American Senior Communities Chefs share how to prepare meals for Seniors with great taste and nutrition in mind

What do you think of when you envision food served at senior communities? Quiche? Barbecued Ribs? Baked potato? How about green beans or pecan pie? Well, that’s exactly what’s on the menu today in our Indy Style kitchen. As part of National Nutrition Month, we learn more about the deeper meaning and value behind the food that chefs serve and what it means to residents and families to pull up a chair to dine. Here’s more from the team at American Senior Communities:

● Food is a critical priority when taking care of seniors. It is extremely important in managing their recovery from illness or injury.
●Malnutrition is a prevalent problem among seniors. While a quarter of people under age 70 are at risk for malnutrition, nearly a third of those aged 85 and over are at risk. (Reasons include physical causes, changes that occur with increasing age – teeth, pain, impaired vision, loss of taste/smell/depression; effects of medication; the inability to go to a grocery because of health or food dessert in neighborhood; even forgetting to eat.
● Before selecting a rehabilitation or senior living community, it’s best to first have a meal there.
● ASC communities offer restaurant-style dining; allow resident choices and provide meals when residents want them.

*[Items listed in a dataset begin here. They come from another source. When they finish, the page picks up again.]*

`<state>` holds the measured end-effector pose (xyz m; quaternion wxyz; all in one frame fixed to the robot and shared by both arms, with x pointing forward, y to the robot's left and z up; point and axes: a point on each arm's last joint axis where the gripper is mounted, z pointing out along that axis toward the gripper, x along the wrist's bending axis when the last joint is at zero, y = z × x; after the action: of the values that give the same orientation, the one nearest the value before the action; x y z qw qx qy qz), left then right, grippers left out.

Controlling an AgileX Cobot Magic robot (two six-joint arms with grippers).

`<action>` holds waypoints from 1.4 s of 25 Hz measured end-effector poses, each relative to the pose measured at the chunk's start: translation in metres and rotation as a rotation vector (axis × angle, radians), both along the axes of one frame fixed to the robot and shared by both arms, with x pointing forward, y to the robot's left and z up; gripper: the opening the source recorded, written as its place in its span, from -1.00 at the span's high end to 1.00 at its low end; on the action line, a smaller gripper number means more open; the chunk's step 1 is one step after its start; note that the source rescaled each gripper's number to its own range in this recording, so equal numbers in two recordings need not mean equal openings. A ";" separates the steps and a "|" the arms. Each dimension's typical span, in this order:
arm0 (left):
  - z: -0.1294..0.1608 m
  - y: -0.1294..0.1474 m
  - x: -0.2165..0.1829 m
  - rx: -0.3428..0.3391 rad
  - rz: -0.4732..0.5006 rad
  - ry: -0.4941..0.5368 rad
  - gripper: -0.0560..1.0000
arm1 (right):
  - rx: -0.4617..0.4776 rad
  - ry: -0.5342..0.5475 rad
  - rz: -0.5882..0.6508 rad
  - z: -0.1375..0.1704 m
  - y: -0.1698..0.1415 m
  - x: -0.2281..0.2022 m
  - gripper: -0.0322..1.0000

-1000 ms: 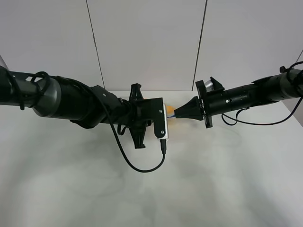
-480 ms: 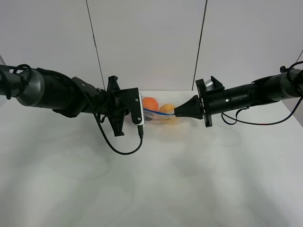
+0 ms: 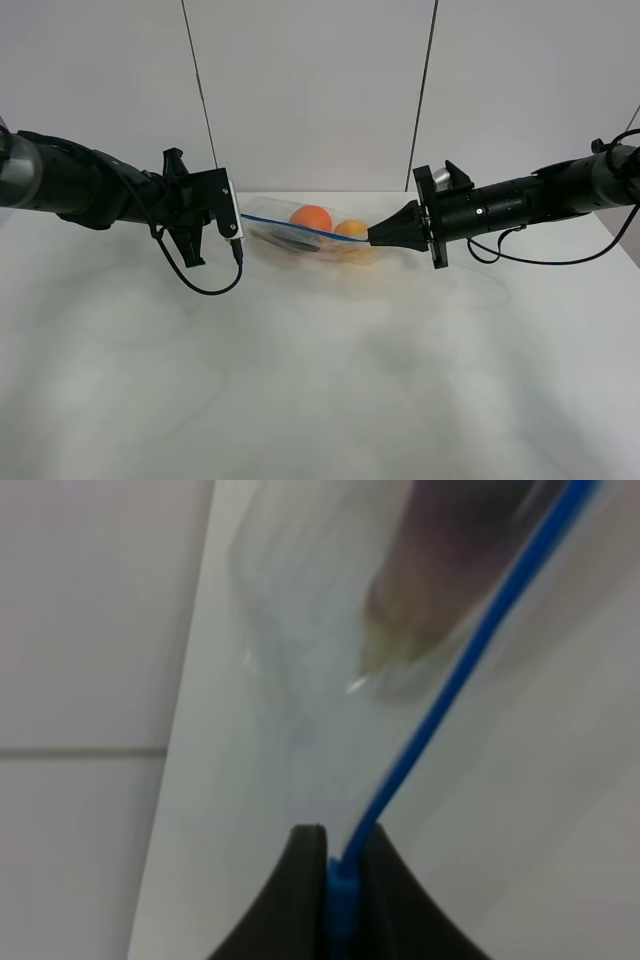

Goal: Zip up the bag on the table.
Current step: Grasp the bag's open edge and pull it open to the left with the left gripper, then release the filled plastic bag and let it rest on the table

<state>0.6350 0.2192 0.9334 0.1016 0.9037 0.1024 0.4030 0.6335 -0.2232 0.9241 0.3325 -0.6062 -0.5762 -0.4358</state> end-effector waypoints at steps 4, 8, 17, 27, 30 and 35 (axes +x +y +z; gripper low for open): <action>0.000 0.026 0.004 0.000 0.065 0.000 0.89 | -0.002 0.001 0.003 0.000 0.000 0.000 0.94; -0.001 0.040 0.005 -0.016 0.084 0.017 0.89 | 0.006 0.004 0.002 0.000 0.002 0.000 0.94; -0.003 0.046 0.004 -0.055 0.062 0.055 0.83 | 0.003 0.004 0.009 0.000 0.005 -0.001 0.94; -0.003 0.059 0.005 -0.075 0.133 0.046 -0.70 | -0.024 0.006 0.032 -0.002 0.000 -0.003 0.94; -0.002 0.070 0.006 -0.111 0.207 0.041 -0.77 | -0.024 0.006 0.032 -0.002 0.000 -0.003 0.94; -0.004 0.097 0.006 -0.233 0.383 0.046 -0.79 | -0.024 0.006 0.032 -0.002 0.000 -0.003 0.94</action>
<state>0.6411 0.3164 0.9299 0.1247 0.8587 0.3206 0.3798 0.6306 -0.2233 0.9220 0.3338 -0.6023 -0.5899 -0.4217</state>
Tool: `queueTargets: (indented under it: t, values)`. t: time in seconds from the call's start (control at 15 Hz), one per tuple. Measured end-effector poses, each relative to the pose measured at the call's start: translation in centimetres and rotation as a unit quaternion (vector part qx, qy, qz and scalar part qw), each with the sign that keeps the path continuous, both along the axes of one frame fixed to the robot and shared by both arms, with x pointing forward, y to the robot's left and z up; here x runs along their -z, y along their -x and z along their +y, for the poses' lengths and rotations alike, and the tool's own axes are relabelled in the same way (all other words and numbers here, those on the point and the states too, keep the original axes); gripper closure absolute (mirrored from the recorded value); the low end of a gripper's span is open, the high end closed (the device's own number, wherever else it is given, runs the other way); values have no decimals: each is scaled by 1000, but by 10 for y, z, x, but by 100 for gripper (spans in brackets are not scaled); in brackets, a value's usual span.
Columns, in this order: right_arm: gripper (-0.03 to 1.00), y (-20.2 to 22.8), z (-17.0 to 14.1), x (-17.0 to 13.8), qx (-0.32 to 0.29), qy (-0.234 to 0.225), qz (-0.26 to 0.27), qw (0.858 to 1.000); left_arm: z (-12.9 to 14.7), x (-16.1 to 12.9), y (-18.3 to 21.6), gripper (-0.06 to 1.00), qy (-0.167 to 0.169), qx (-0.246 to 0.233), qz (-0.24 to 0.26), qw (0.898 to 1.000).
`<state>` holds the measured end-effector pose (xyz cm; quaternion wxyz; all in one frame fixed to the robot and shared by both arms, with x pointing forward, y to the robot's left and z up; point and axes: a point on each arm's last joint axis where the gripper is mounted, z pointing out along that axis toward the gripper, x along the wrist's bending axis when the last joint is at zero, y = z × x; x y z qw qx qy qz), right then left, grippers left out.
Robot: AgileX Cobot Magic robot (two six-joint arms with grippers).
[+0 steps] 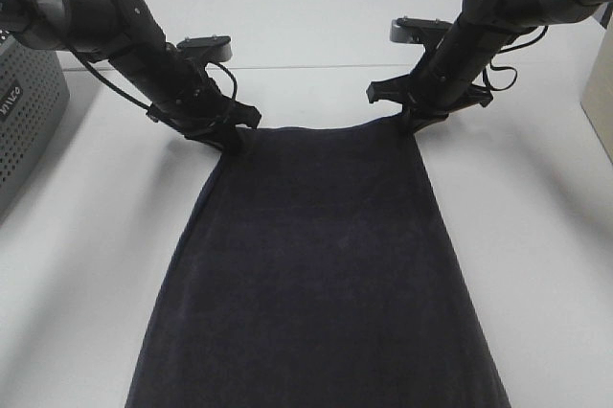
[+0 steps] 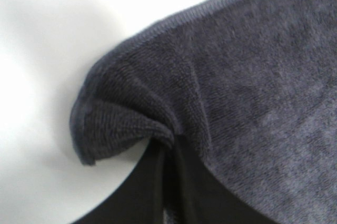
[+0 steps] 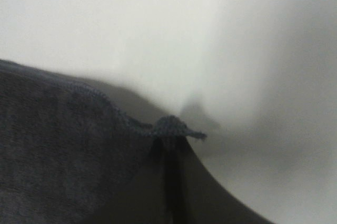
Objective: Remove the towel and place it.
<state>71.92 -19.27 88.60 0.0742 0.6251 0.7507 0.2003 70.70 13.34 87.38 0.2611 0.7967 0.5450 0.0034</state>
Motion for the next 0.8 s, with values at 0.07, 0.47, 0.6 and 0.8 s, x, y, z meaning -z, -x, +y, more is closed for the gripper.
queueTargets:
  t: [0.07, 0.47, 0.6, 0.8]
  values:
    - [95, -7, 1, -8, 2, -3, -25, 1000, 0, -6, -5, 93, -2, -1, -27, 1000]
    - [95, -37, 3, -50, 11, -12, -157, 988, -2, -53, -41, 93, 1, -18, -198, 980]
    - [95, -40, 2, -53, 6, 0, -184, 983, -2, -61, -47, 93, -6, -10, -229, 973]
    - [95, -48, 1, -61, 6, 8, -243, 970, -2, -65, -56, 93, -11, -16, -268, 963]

Meals in our community allow for social interaction, a sense of belonging and involvement. The value of our restaurant includes imparting variety and a renewed sense of independence, as they can order multiple options and combinations from a menu that provides choices for a variety of tastes. We hold and host holidays meals that allow our seniors to regain the joy of participating in traditional holiday meals without the added stress of crowds, preparation and clean-up. Our healthy food combinations and portions assist in keeping seniors vibrant and healthy while minimizing the issues associated with poor food choices. Chefs prepare fresh foods from recipes that meet the traditional tastes and likes of our residents and it is done with input from the residents. It is the kitchen and meal time they valued in their own homes with less worry and hassle, just great food, fine friends and fun times!!

Spinach Quiche

1 (9-inch) unbaked deep dish pie crust
1 cup shredded cheddar cheese
1 cup cottage cheese
1 cup mozzarella cheese
2 cups fresh spinach
4 eggs, beaten
1 cup milk
Salt and pepper to taste

In a medium bowl, mix all Ingredients. Pour into the pastry shell, allowing egg mixture to thoroughly combine with spinach mixture.
Bake in preheated oven for 20 minutes.

1/2 cup butter
2/3 cup white sugar
2 eggs
1 cup buttermilk
1/2 teaspoon baking soda
1 cup cornmeal
1 cup all-purpose flour
1/2 teaspoon salt


Preheat oven to 375 degrees. Grease muffin pan.
Melt butter in large skillet. Remove from heat and stir in sugar. Quickly add eggs and beat until well blended. Combine buttermilk with baking soda and stir into mixture in pan. Stir in cornmeal, flour, and salt until well blended and few lumps remain. Pour batter into the prepared pan.
Bake for 30 to 40 minutes or until a toothpick inserted in the center comes out clean.

Rib Rub – 12 to 16 racks

2 cups of brown sugar
1/2 cup of Ms. Dash
1/4 cup garlic powder
2 tbsp poultry seasoning
1 tbsp black pepper
2 tbsp ground sage
2 tbsp ground basil

Mix ingredients together in bowl and lightly rub onto the meat in the pan. Pour the following ingredients into the pan:
1/2 quart apple juice
1/2 quart orange juice
1 cup liquid smoke
Cover with plastic wrap and aluminum foil. Bake until bones are falling off or 7-8 hours at 275 degrees.